*Instructions to follow*. Wherever the string "numbering" shows up in the records below, return that line.

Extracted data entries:
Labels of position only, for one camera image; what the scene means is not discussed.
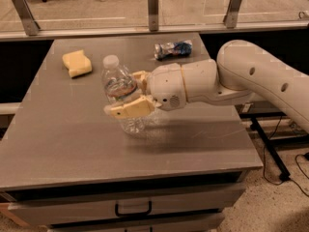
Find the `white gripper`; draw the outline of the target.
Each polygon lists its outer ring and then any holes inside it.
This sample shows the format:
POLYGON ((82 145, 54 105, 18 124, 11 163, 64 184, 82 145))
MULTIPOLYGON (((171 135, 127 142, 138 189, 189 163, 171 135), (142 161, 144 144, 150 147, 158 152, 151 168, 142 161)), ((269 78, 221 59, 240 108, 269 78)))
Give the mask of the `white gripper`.
POLYGON ((138 71, 132 75, 142 93, 148 93, 154 101, 149 96, 142 95, 135 101, 107 105, 103 109, 107 115, 123 120, 148 116, 155 107, 165 111, 185 107, 186 95, 182 68, 179 64, 159 66, 151 73, 138 71))

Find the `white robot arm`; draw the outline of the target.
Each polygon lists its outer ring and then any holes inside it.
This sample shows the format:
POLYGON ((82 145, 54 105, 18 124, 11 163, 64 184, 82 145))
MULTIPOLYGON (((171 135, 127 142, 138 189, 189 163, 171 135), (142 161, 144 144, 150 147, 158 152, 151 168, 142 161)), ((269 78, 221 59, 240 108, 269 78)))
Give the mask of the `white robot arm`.
POLYGON ((257 94, 309 131, 309 76, 247 41, 223 44, 214 60, 135 72, 131 85, 117 83, 117 57, 108 56, 103 63, 105 94, 112 100, 104 112, 118 120, 144 117, 157 108, 180 109, 191 102, 241 104, 257 94))

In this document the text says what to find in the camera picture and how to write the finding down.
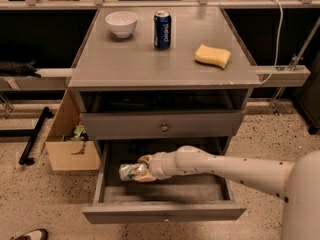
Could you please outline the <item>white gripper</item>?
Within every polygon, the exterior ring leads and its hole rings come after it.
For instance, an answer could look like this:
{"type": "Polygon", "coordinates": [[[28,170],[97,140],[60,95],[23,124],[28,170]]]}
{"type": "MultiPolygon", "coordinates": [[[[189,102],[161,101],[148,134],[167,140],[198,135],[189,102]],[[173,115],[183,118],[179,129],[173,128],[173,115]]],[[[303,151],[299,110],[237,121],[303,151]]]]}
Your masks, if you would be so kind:
{"type": "Polygon", "coordinates": [[[137,173],[134,180],[140,183],[153,182],[156,179],[164,180],[176,173],[176,162],[174,152],[158,152],[154,155],[143,155],[138,159],[139,163],[149,165],[149,171],[137,173]]]}

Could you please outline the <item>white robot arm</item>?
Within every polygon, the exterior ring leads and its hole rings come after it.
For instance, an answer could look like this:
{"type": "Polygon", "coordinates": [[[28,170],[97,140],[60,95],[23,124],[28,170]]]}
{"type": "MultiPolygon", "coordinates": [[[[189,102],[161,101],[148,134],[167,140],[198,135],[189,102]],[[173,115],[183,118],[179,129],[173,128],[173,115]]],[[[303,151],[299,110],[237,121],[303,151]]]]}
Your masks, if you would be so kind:
{"type": "Polygon", "coordinates": [[[217,156],[193,146],[141,157],[139,182],[211,173],[284,201],[281,239],[320,240],[320,153],[295,162],[217,156]]]}

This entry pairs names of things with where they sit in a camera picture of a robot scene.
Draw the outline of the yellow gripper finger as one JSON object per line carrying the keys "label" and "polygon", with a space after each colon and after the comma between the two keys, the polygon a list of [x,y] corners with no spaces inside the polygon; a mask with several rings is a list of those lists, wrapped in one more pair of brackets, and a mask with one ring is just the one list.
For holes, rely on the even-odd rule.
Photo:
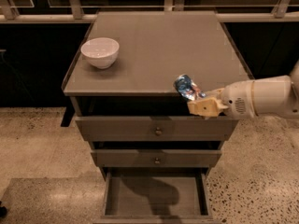
{"label": "yellow gripper finger", "polygon": [[225,109],[228,109],[227,105],[215,97],[189,101],[187,106],[191,114],[208,118],[217,117]]}
{"label": "yellow gripper finger", "polygon": [[205,95],[206,97],[215,97],[216,99],[220,99],[222,92],[223,92],[223,88],[219,88],[212,91],[206,91]]}

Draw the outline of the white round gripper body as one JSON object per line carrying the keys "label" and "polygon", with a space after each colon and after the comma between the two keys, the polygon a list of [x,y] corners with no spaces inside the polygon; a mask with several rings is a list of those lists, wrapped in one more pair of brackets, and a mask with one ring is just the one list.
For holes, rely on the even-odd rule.
{"label": "white round gripper body", "polygon": [[253,80],[240,81],[228,85],[221,93],[221,100],[227,106],[224,114],[232,119],[255,117],[252,101]]}

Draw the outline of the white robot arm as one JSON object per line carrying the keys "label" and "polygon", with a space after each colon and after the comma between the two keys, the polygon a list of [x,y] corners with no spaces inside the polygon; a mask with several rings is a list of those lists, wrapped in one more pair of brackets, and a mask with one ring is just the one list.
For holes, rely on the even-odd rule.
{"label": "white robot arm", "polygon": [[235,82],[210,91],[207,98],[187,103],[193,115],[204,118],[220,113],[232,119],[259,116],[299,118],[299,61],[288,76]]}

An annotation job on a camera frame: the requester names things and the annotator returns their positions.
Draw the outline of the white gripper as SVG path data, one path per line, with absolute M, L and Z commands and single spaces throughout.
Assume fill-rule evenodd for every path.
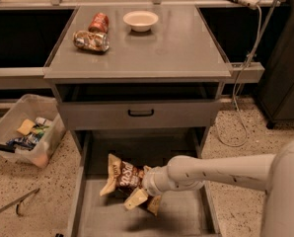
M 143 166 L 145 173 L 142 181 L 142 188 L 136 188 L 124 202 L 127 210 L 131 210 L 142 204 L 151 197 L 159 196 L 164 192 L 171 191 L 174 187 L 174 181 L 170 179 L 168 167 L 149 167 Z

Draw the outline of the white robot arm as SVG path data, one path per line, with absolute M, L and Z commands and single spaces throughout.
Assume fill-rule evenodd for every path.
M 147 170 L 124 206 L 132 209 L 168 191 L 192 191 L 205 181 L 265 192 L 260 237 L 294 237 L 294 141 L 276 154 L 197 159 L 176 156 Z

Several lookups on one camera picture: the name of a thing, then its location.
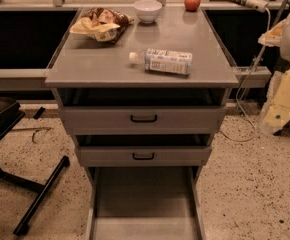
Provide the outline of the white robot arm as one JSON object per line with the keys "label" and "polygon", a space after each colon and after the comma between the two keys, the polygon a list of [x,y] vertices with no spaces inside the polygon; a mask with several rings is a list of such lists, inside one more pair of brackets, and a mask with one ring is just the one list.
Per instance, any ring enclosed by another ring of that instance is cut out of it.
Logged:
{"label": "white robot arm", "polygon": [[[282,59],[290,62],[290,13],[262,34],[258,42],[267,47],[279,47]],[[260,129],[274,134],[290,122],[290,68],[285,73],[275,73],[261,112]]]}

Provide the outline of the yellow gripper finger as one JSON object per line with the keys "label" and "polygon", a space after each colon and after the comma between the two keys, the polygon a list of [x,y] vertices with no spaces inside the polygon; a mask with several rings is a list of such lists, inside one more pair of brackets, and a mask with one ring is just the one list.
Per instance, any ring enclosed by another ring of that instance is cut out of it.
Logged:
{"label": "yellow gripper finger", "polygon": [[279,47],[281,45],[282,32],[286,20],[278,22],[275,26],[263,33],[258,38],[258,43],[267,47]]}
{"label": "yellow gripper finger", "polygon": [[272,76],[259,121],[259,129],[265,134],[275,134],[284,127],[290,127],[290,69]]}

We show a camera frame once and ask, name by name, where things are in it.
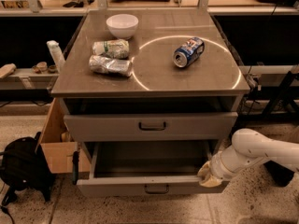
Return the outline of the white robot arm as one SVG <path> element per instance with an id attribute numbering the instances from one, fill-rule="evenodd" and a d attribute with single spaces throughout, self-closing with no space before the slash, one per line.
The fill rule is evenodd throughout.
<path id="1" fill-rule="evenodd" d="M 239 172 L 273 161 L 295 173 L 299 169 L 299 144 L 268 138 L 252 129 L 237 130 L 232 144 L 213 155 L 198 171 L 199 184 L 214 188 Z"/>

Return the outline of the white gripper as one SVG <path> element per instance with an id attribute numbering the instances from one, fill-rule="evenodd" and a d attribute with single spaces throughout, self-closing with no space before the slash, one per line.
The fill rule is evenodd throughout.
<path id="1" fill-rule="evenodd" d="M 229 181 L 239 172 L 239 159 L 234 150 L 224 150 L 207 161 L 198 171 L 199 184 L 205 188 L 218 187 L 222 181 Z"/>

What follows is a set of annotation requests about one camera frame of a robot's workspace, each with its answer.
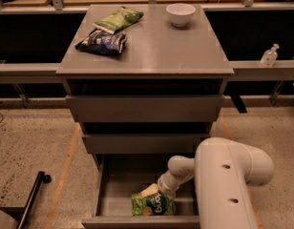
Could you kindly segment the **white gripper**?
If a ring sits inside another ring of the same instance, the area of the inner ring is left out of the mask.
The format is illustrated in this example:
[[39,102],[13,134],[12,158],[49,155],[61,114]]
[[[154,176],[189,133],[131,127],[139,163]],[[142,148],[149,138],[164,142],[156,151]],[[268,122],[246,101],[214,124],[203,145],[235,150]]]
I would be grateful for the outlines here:
[[162,194],[168,195],[172,198],[176,196],[179,186],[184,183],[184,178],[173,175],[170,171],[167,171],[157,180],[155,183],[148,186],[146,189],[140,192],[142,198],[147,198],[155,195],[158,191]]

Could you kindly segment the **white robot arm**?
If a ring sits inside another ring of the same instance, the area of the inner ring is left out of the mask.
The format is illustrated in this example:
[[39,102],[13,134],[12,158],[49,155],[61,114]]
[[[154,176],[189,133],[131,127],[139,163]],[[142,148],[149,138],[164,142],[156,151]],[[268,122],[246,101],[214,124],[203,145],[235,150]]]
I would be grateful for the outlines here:
[[159,201],[144,211],[159,218],[153,229],[259,229],[249,186],[263,186],[274,175],[272,158],[263,150],[221,137],[203,140],[193,158],[172,156],[157,183],[138,194],[154,199],[173,196],[179,186],[194,181],[199,215],[165,216]]

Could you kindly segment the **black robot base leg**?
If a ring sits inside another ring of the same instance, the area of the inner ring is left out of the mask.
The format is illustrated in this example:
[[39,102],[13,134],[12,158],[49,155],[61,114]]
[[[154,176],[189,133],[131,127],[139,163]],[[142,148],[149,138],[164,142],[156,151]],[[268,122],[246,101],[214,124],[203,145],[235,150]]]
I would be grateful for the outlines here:
[[37,177],[34,181],[34,184],[31,188],[28,200],[25,204],[23,216],[18,222],[16,229],[25,229],[27,220],[29,218],[30,212],[32,210],[33,204],[35,202],[36,196],[38,194],[38,191],[41,187],[42,183],[50,183],[52,180],[51,176],[49,174],[46,174],[44,171],[39,171],[37,174]]

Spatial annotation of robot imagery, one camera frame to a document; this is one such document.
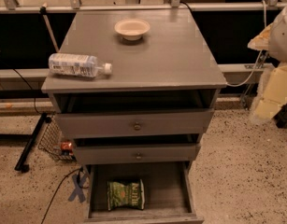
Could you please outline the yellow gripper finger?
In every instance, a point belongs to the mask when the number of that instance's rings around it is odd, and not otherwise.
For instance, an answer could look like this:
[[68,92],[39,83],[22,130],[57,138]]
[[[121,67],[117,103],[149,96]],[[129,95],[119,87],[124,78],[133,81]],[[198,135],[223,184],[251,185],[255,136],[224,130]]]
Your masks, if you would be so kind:
[[264,124],[275,118],[284,105],[287,105],[287,63],[280,63],[277,68],[264,69],[251,104],[250,121]]
[[272,24],[267,25],[259,35],[250,40],[247,47],[253,50],[269,50],[271,28]]

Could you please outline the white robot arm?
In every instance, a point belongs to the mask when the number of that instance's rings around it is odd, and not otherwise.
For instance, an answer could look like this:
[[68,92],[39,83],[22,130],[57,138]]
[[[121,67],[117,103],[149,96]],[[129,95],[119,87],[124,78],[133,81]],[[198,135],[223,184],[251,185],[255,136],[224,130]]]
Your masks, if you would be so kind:
[[280,62],[268,78],[253,109],[253,115],[261,120],[273,119],[287,105],[287,6],[259,35],[250,40],[247,47],[266,50],[271,58]]

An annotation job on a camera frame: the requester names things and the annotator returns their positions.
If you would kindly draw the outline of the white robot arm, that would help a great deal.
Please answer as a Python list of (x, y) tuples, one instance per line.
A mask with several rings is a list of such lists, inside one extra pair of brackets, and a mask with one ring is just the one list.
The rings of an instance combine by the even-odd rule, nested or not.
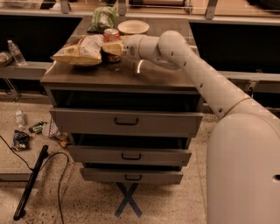
[(103, 50), (182, 69), (219, 121), (206, 158), (207, 224), (280, 224), (280, 119), (207, 64), (176, 31)]

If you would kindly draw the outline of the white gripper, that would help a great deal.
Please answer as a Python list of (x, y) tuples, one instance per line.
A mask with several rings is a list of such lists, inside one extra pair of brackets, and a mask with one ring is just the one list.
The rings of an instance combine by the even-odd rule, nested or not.
[(125, 50), (126, 55), (134, 60), (140, 60), (141, 56), (139, 53), (140, 44), (144, 35), (135, 34), (126, 36), (124, 39), (124, 44), (122, 41), (105, 42), (102, 45), (102, 50), (105, 53), (110, 53), (117, 56), (123, 55), (123, 50)]

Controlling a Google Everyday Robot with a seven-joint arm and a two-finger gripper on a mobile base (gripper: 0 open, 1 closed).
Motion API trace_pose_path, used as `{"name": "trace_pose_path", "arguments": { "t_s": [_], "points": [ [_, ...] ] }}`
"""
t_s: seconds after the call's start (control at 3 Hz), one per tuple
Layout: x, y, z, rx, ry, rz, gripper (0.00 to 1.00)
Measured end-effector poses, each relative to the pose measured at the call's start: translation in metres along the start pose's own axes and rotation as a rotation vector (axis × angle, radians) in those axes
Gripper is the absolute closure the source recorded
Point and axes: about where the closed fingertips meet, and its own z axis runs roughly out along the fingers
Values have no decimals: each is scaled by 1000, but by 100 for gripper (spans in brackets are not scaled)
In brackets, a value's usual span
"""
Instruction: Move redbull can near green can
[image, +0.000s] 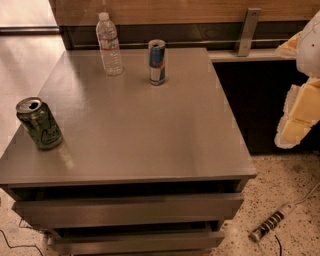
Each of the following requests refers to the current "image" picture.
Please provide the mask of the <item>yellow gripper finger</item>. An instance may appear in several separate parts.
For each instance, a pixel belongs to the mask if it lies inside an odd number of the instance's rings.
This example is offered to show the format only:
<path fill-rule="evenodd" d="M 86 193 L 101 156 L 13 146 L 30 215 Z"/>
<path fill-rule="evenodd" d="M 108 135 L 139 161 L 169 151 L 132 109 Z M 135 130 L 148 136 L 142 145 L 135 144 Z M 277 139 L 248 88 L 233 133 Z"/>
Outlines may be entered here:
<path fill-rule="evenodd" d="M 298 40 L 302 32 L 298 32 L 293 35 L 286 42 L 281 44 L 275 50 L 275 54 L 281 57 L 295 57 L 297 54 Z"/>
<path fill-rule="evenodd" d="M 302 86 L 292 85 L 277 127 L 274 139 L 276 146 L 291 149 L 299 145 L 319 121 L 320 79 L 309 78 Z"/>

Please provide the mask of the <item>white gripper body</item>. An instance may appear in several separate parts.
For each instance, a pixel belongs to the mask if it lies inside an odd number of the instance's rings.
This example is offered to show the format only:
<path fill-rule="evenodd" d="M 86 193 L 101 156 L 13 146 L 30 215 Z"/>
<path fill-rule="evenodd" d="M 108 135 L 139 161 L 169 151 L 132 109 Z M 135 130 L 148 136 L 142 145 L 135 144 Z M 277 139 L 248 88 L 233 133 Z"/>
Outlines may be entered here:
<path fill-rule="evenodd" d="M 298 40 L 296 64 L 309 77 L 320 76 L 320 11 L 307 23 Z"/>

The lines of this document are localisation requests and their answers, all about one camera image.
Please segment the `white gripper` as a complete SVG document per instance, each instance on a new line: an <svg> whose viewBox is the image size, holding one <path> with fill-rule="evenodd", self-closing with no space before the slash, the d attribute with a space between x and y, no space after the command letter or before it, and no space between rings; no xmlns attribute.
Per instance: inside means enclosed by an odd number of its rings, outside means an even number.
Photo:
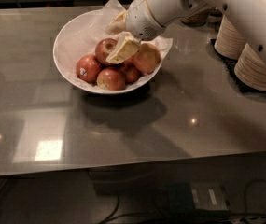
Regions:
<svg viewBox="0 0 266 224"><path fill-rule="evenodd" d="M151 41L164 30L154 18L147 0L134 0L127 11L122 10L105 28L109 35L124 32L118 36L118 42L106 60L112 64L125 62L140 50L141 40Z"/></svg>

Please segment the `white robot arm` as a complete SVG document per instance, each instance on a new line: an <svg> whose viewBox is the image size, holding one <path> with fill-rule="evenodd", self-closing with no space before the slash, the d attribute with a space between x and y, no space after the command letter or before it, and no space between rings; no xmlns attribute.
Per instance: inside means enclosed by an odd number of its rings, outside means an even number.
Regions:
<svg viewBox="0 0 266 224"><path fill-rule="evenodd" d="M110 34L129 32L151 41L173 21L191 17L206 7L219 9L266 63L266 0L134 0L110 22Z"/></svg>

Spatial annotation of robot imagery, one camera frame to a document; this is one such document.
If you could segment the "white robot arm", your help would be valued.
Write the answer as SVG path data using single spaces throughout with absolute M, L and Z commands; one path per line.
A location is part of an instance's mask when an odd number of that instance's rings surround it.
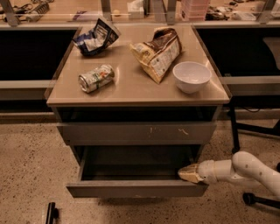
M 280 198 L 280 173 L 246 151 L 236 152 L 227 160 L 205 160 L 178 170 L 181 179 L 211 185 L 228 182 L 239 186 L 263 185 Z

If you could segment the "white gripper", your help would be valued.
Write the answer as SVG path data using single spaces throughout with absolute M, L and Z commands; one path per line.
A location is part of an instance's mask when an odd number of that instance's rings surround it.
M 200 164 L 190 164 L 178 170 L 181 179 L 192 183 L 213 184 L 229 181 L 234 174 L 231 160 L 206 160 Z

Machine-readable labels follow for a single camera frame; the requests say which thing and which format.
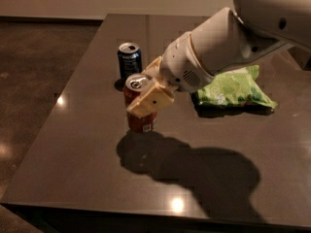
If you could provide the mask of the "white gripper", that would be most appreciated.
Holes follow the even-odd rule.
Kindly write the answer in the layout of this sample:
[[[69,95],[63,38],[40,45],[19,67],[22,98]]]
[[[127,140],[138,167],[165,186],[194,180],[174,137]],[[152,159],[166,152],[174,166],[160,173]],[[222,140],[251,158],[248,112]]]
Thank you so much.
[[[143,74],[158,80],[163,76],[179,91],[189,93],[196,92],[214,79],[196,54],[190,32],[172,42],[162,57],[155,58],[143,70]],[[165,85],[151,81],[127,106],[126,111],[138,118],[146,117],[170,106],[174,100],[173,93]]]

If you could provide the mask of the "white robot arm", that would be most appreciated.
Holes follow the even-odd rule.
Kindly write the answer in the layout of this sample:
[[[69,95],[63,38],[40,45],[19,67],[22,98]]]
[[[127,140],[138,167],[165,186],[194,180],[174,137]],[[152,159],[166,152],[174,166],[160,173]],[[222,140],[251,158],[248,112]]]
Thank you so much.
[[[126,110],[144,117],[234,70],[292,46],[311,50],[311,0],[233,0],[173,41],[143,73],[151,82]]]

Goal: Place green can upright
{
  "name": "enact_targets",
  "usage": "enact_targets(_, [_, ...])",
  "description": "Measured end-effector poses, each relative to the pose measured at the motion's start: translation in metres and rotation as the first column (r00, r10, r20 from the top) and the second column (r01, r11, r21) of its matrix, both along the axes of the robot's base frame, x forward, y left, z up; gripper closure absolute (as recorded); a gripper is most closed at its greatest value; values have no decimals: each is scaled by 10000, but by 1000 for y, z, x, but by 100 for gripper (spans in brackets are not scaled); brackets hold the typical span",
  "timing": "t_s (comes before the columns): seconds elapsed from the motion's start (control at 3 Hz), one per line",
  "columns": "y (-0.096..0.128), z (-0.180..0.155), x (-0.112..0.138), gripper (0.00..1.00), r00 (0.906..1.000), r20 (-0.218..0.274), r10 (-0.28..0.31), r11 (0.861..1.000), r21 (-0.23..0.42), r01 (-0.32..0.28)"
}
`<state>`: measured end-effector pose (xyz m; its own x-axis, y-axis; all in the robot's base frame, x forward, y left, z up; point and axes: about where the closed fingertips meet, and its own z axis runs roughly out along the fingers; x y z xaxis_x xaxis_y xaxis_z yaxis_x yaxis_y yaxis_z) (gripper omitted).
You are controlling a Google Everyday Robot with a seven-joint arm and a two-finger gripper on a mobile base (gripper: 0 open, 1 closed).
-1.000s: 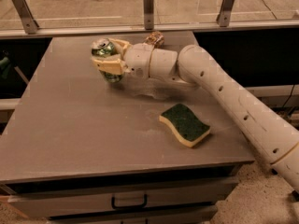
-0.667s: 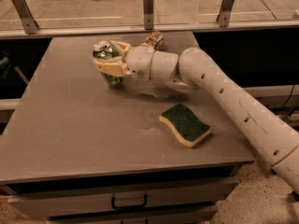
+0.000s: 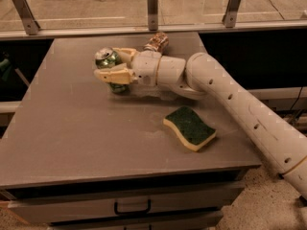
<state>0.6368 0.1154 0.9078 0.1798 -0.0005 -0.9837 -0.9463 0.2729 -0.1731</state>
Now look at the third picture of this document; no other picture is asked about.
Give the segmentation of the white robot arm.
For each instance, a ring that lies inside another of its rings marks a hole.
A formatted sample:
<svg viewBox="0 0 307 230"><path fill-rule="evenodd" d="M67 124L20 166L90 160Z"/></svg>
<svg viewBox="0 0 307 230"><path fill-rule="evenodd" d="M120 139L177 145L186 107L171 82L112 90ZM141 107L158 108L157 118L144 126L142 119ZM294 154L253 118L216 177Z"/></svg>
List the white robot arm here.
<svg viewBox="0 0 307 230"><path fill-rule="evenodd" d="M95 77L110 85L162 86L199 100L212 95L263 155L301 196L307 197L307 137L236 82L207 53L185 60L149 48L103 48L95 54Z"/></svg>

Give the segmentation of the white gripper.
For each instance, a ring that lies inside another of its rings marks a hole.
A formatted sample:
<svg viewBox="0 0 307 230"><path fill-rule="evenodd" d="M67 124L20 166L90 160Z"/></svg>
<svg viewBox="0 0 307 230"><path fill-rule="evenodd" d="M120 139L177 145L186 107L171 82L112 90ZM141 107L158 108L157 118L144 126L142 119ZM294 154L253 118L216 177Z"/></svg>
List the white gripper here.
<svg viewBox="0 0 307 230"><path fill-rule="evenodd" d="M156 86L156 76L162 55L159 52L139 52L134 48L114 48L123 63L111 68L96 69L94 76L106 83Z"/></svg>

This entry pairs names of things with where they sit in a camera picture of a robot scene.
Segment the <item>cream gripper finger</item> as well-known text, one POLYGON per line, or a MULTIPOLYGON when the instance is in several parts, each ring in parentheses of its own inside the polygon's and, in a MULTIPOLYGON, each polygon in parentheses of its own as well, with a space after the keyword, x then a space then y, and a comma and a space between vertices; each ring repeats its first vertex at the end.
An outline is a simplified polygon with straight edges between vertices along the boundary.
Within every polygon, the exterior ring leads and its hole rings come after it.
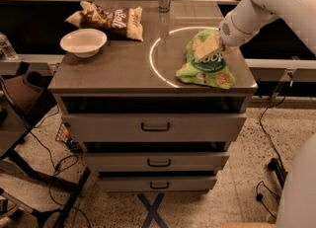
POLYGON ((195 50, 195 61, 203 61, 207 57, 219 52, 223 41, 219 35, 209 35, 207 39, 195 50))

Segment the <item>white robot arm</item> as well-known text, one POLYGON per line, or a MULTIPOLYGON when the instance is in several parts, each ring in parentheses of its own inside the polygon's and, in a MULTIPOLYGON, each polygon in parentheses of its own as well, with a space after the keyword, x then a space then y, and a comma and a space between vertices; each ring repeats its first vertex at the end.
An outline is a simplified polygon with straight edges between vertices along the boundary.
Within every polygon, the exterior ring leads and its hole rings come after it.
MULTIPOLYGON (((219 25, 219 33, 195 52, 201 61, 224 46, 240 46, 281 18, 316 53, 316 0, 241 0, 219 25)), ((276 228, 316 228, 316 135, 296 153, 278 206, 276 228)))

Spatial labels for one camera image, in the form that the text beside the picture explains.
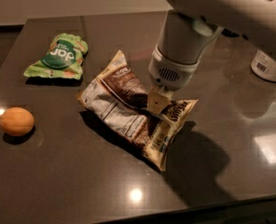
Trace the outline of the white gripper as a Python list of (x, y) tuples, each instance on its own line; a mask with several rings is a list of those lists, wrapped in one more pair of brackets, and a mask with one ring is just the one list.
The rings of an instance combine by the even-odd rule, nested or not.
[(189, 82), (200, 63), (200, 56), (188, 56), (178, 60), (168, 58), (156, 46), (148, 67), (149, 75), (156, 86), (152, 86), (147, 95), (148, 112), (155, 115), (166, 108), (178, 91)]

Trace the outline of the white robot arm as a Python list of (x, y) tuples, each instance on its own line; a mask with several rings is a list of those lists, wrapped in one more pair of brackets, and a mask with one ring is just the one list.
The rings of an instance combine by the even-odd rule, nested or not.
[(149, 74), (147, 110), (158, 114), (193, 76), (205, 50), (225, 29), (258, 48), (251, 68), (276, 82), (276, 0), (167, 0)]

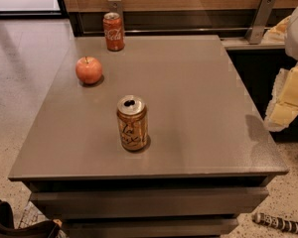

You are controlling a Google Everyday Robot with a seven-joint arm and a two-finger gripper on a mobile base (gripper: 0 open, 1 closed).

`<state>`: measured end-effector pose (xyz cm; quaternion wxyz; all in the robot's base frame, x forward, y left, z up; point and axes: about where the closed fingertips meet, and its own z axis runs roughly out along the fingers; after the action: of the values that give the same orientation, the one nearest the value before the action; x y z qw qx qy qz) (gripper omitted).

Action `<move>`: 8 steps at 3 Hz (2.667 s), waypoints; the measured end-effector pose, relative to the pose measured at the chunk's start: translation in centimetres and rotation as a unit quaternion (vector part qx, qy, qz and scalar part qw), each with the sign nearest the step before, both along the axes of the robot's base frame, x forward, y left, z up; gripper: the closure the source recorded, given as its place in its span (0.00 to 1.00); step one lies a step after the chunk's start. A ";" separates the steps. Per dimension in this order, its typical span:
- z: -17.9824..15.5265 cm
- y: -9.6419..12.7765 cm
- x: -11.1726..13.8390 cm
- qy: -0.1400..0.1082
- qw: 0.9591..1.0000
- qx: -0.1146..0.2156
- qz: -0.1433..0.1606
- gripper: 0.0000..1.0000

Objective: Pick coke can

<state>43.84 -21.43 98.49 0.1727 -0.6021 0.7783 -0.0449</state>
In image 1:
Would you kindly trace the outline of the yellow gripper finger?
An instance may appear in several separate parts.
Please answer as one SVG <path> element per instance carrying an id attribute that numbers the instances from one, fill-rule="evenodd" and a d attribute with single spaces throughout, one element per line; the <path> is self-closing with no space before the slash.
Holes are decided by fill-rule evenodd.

*Exercise solution*.
Return the outline of the white robot arm as one SVG <path> element per instance with an id attribute numbering the instances from one, fill-rule="evenodd" and a d attribute with single spaces throughout, self-closing with no space before the slash, one per line.
Return the outline of the white gripper as one SVG <path> element per instance with an id attribute numbering the instances from one, fill-rule="evenodd" and a d attribute with single spaces throughout, self-closing with no space before the slash, one per line.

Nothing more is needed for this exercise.